|
We really need some consolidation around commands, skills, subagents, and plugins. For example, if you want to, say, review code, you have five options now: - Write a .claude/commands/review.md. Simple but deprecated. - Use a /code-review skill, either one you install or one you just write yourself (it's just Markdown, after all). - Use the /pr-review subagent. Also just Markdown, but it runs "in the background" and "in parallel", so it must be better, I guess. - Install the /code-review plugin. This just installs the skills and subagents above. - Simply ask Claude to review the code. Probably works almost as well as the above in most situations. They are all just variations of "insert a canned prompt", varying only along the dimensions of (a) how and where the prompt is installed and from where it is sourced, and (b) which context or contexts the prompt runs in. There's not much advice here about which option is best, and no clear best practices seem to have emerged yet either. Personally, I find just asking Claude to review the code works well enough. Some of the advice here is also off. For example: "Install a language server plugin. Type errors and unused imports caught after every edit. Highest-impact plugin you can install." I work mostly with Rust, Python, and Dart, and followed similar advice, installing LSPs for all three in both Claude Code and Codex. Two months later, after heavy development in all three languages and hundreds of sessions - and frequently running out of RAM due to all the Rust analyzer, Dart analysis server, and Ty LSP servers the harnesses were spinning up - I checked the session logs to see how often the agents were actually invoking the LSP tools. The answer was they had invoked them literally once the entire time. I uninstalled all my LSPs and haven't looked back. The agents do just fine using ripgrep and calling cargo clippy, dart analyze, ty check, etc. themselves. |
Here's how to use the skill on the latest version:
/code-review # do a balanced code review. checks for bugs and inconsistencies, poor code quality, duplication, band aids, etc.

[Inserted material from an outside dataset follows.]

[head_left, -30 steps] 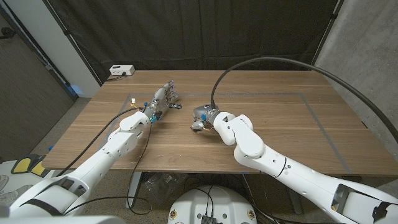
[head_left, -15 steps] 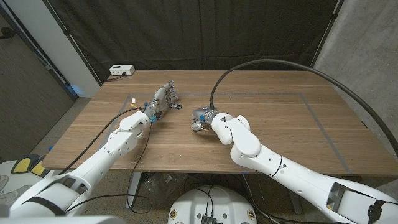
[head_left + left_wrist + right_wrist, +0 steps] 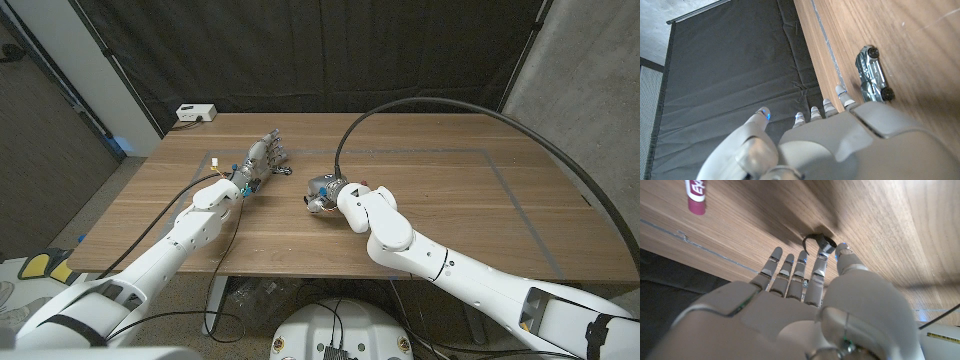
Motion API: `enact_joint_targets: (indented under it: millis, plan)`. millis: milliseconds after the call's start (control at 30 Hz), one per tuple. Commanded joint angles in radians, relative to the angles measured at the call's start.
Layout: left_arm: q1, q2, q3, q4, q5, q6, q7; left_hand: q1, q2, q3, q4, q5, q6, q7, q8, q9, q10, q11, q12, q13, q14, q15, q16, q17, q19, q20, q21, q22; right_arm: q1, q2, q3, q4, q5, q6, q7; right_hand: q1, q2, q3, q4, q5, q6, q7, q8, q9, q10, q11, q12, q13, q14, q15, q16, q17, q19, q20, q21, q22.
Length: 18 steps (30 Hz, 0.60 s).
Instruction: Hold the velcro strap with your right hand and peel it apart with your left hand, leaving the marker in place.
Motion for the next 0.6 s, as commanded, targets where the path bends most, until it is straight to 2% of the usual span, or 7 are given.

/code-review --fix # same as above, but also fix the issues
# choose an explicit effort level (defaults to your current effort level). all of these also accept --fix:
/code-review low
/code-review medium
/code-review high
/code-review xhigh
/code-review max
# do an expensive and extremely thorough review (reliably catches >99% of bugs, costs $3-20 per review depending on complexity):
/code-review ultra
Open to feedback if anyone has feedback or ideas for how to make these even nicer to use.